I was going to say that maybe getting off a product owned by Intuit would be enough motivation but apparently Quicken has not been owned by Intuit since 2016! I had the same reaction as I did when I discovered that RAM pickups are no longer owned by Dodge.
> I discovered that RAM pickups are no longer owned by Dodge.

That one got me awhile back. Ram was spun off in 2010, but they're both owned by Stellantis.

https://en.wikipedia.org/wiki/Ram_Trucks

Dodge hasn’t been an independent entity since 1928 and Dodge and RAM are still part of Stellantis (the thing that Chrysler morphed into). RAM truck VINs still to this day use the same Dodge manufacturing code and RAM trucks supply chain didn’t change, so this just seems like an internal rebranding. It’s not like Mazda or Volvo with Ford or something.
> I'd love to, but I can't restart a 32-year quicken file, so they got me.

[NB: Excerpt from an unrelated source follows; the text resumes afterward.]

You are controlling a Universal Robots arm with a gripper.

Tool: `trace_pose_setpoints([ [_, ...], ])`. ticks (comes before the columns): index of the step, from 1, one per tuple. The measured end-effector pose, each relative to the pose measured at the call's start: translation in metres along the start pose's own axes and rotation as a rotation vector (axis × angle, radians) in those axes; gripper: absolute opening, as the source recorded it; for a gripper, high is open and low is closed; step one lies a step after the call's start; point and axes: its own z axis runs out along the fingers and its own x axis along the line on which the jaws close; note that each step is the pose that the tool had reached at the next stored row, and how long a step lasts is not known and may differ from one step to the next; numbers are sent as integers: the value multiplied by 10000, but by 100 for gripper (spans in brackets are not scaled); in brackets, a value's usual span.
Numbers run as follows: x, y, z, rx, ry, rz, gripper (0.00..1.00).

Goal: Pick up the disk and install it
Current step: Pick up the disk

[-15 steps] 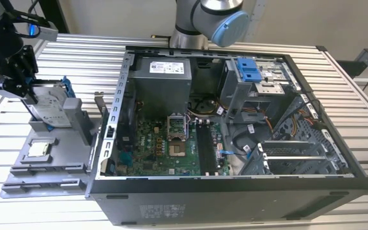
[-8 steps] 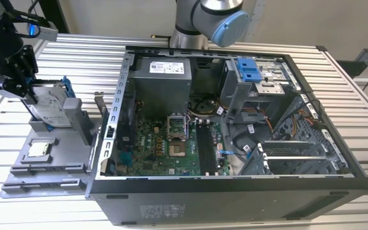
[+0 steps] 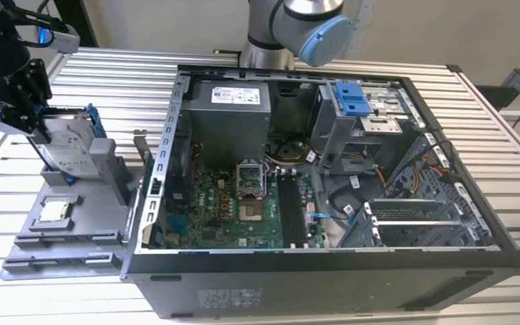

GnuCash is open source and this is hacker news

They don’t have some sort of exportable file format that both quicken and gnucash can understand?

Which, of course, doesn’t help with the UI issues.

You can export QXF and QMTF (and CSV) but the online QXF converters seem dubious... (not QFX, that's different). Although you have inspired me to spend some time examining the formats.